Locate, in the data below, the line that contains "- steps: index" and the line that contains "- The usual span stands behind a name"; reproduce exactly those two lines and every line between them, nothing more.

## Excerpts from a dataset
^^^^^^^^
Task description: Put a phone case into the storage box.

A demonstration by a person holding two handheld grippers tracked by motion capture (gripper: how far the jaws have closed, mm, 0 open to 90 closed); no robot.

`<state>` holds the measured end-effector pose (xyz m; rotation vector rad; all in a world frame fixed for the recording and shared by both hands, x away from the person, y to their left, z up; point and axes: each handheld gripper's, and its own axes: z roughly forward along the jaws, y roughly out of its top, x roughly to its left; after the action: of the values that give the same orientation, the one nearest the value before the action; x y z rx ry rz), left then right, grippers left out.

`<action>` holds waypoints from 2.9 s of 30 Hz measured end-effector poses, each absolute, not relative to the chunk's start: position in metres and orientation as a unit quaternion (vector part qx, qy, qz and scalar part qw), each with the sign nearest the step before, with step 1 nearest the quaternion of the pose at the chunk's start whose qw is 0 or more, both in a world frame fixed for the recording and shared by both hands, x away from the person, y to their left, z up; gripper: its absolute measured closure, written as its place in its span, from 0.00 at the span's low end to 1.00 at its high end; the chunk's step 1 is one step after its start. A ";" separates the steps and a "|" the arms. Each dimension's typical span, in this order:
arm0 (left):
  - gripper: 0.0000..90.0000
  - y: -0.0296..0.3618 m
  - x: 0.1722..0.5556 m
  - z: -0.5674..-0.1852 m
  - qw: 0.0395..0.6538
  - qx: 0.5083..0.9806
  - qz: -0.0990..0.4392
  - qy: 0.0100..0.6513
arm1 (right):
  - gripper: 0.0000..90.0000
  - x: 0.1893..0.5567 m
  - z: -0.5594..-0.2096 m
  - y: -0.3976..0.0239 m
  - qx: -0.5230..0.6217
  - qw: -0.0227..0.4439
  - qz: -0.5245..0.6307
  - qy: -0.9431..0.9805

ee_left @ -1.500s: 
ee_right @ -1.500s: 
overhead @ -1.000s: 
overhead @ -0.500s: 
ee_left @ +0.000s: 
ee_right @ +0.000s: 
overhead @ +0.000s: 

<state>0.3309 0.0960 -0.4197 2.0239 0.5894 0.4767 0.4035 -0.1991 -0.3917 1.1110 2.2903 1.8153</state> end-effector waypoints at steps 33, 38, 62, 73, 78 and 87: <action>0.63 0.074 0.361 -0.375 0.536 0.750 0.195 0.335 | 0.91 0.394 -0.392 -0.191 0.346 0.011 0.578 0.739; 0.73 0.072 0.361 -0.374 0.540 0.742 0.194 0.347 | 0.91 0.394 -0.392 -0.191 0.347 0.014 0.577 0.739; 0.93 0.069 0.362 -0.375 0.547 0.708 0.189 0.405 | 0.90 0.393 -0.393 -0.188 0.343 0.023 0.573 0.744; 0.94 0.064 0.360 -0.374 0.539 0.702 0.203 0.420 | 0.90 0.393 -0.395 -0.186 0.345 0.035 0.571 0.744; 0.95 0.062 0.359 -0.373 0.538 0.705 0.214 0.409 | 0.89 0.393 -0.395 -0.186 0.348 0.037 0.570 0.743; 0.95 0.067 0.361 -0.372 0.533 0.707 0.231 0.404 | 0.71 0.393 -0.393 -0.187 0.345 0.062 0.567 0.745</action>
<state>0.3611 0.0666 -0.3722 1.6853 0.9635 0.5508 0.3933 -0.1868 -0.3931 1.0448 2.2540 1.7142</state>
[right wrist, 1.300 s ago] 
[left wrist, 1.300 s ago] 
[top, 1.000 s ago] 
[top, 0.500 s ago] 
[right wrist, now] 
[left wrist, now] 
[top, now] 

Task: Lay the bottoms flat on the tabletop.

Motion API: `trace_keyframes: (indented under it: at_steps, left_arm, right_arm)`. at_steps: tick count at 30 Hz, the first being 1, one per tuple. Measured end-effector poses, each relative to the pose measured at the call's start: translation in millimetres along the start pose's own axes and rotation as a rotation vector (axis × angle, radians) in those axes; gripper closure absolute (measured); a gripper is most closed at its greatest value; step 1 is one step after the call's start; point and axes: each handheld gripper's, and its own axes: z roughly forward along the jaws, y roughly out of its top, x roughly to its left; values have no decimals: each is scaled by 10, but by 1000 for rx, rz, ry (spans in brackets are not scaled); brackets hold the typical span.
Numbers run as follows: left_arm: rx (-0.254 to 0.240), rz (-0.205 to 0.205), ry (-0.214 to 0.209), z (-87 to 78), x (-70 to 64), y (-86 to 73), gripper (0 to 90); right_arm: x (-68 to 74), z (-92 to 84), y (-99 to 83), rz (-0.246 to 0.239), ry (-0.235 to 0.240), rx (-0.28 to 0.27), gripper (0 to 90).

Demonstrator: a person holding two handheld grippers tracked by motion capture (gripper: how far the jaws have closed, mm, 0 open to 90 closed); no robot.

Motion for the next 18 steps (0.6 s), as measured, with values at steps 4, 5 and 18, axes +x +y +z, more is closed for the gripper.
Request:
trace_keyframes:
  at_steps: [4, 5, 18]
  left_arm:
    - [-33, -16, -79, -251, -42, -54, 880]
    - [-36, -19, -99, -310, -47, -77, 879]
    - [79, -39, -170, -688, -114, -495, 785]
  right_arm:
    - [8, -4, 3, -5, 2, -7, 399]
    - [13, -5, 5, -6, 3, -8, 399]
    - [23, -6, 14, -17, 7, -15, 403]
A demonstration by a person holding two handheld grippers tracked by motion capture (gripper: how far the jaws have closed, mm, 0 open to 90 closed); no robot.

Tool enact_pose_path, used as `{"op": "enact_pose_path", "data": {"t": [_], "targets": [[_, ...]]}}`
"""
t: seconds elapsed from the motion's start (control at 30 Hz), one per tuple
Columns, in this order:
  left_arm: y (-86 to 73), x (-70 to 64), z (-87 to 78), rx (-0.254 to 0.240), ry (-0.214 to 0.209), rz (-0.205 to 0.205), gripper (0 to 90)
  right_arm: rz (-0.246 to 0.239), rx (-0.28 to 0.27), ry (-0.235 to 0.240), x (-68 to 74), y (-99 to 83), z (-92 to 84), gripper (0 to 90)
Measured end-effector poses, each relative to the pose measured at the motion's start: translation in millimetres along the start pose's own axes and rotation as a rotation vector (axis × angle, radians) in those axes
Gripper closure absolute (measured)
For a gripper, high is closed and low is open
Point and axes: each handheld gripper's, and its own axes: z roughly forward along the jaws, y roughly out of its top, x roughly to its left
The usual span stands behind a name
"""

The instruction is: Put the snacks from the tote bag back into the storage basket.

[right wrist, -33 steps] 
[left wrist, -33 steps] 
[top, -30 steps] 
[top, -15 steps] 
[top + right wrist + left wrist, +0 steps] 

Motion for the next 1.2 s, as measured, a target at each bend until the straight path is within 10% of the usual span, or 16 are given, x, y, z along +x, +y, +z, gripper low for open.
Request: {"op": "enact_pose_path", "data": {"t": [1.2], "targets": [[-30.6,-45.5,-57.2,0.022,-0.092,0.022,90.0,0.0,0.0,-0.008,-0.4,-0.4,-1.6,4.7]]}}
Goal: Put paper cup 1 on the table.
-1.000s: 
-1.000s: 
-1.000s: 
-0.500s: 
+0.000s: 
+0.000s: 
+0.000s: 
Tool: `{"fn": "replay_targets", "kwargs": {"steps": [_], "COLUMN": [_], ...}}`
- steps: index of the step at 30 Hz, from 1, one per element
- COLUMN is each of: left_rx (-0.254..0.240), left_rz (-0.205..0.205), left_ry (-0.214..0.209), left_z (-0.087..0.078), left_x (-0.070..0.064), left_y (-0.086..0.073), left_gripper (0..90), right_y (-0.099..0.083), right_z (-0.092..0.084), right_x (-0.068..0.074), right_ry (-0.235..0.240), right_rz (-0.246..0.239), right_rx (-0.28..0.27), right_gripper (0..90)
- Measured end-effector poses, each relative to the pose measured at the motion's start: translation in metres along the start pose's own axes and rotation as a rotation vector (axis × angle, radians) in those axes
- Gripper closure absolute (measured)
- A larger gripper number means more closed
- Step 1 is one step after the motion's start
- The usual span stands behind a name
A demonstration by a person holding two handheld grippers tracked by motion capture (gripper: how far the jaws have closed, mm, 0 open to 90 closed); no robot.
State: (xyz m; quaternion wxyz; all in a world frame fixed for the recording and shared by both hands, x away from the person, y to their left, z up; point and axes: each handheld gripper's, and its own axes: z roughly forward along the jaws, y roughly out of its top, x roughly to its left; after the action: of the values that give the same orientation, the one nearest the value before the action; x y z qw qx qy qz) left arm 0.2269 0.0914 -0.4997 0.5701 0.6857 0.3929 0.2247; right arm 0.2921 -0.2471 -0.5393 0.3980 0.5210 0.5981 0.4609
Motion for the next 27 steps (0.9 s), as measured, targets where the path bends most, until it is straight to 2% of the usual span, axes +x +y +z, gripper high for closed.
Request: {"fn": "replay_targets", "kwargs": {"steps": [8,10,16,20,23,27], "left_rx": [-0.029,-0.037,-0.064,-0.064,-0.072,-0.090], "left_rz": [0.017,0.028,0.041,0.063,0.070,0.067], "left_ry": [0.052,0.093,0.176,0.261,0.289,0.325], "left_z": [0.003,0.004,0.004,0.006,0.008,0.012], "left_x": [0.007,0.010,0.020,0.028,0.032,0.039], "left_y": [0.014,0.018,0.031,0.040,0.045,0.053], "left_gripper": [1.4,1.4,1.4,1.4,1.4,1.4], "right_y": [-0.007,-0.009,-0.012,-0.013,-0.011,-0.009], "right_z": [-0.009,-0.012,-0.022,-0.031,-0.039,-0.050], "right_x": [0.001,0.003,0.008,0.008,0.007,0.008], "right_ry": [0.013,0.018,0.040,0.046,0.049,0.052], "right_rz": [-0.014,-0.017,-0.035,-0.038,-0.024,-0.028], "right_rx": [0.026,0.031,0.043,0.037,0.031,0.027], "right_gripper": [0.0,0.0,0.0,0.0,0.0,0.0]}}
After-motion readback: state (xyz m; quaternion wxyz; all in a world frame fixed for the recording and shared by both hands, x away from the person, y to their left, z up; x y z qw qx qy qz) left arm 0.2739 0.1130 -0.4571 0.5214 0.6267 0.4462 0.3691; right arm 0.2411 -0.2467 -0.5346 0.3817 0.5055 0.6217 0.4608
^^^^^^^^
## Task result
- steps: index of the step at 30 Hz, from 1, one per element
- COLUMN is each of: left_rx (-0.254..0.240), left_rz (-0.205..0.205), left_ry (-0.214..0.209), left_z (-0.087..0.078), left_x (-0.070..0.064), left_y (-0.086..0.073), left_gripper (0..90), right_y (-0.099..0.083), right_z (-0.092..0.084), right_x (-0.068..0.074), right_ry (-0.235..0.240), right_rz (-0.246..0.239), right_rx (-0.28..0.27), right_gripper (0..90)
- Measured end-effector poses, each relative to the pose measured at the motion's start: translation in metres along the start pose's own axes and rotation as a rotation vector (axis × angle, radians) in those axes
- Gripper closure absolute (measured)
- A larger gripper number means more closed
- Step 1 is one step after the motion's start
- The usual span stands behind a name

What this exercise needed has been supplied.